▶ _WORK INSTRUCTIONS_:
When you reach the line with "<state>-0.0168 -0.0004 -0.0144" in the listing below, transcribe it and each line after it up to and including the line with "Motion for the", exactly and with nothing else.

[GIVEN DATA Boundary: Start]

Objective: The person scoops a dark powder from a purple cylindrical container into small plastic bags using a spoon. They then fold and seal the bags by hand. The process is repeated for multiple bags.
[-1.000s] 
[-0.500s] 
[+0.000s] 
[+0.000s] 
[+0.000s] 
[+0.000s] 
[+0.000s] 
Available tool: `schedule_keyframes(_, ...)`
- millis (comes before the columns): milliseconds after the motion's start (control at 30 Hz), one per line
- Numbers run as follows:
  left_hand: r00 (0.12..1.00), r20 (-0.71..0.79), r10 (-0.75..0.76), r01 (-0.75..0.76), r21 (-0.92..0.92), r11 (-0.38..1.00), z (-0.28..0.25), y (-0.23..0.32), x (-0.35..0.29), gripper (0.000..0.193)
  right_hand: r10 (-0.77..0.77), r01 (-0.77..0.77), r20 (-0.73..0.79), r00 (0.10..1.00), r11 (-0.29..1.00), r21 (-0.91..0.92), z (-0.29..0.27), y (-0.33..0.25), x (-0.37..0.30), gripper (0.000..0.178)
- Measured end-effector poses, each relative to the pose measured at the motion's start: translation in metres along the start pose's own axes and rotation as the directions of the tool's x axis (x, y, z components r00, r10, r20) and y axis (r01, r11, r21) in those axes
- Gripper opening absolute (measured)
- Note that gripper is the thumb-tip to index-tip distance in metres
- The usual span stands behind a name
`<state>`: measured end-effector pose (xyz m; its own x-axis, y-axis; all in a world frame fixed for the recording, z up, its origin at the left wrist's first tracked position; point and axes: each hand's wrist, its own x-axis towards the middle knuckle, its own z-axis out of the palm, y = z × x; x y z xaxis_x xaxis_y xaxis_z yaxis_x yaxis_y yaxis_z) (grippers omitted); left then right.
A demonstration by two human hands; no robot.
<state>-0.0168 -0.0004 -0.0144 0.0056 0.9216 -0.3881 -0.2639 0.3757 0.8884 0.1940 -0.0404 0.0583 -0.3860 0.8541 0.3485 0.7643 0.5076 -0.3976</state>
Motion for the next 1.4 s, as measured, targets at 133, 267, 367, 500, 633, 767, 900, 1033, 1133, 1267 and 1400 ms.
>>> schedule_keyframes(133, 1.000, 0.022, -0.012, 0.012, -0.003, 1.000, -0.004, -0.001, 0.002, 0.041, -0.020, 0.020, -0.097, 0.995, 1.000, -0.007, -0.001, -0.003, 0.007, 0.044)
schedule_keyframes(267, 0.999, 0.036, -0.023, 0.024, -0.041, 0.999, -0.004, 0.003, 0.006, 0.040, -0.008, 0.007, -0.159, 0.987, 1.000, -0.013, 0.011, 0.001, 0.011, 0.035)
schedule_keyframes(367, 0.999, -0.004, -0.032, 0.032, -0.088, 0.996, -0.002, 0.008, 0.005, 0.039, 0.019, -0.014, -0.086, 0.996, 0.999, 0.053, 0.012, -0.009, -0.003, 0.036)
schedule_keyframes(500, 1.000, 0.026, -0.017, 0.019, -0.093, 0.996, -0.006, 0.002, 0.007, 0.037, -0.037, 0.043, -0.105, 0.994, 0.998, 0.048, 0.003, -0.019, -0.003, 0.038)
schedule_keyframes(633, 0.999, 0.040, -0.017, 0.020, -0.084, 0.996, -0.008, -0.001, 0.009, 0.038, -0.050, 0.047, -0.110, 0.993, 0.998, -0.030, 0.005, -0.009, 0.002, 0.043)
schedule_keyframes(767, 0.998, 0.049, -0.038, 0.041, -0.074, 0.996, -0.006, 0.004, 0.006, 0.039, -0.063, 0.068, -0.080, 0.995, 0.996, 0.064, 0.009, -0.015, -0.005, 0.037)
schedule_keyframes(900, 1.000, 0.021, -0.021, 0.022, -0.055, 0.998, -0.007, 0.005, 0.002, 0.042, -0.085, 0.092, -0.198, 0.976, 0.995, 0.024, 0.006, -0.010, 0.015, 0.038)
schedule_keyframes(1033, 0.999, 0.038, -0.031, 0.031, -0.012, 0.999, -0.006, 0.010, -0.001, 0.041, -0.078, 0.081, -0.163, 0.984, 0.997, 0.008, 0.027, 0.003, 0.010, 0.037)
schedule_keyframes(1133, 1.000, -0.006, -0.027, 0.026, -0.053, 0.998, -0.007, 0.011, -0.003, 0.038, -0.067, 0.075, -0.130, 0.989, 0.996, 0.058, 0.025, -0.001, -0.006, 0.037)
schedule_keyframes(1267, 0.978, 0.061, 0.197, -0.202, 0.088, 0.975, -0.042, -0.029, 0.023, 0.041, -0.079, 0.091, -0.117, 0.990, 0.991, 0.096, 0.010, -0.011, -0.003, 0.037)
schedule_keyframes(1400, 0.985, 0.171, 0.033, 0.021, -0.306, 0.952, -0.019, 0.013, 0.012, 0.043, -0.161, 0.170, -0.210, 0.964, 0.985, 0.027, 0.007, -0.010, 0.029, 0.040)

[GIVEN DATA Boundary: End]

▶ _FINISHED EXERCISE_:
<state>-0.0168 -0.0004 -0.0144 0.0056 0.9216 -0.3881 -0.2639 0.3757 0.8884 0.1940 -0.0404 0.0583 -0.3860 0.8541 0.3485 0.7643 0.5076 -0.3976</state>
Motion for the next 1.4 s, as measured, targets at 133, 267, 367, 500, 633, 767, 900, 1033, 1133, 1267 and 1400 ms.

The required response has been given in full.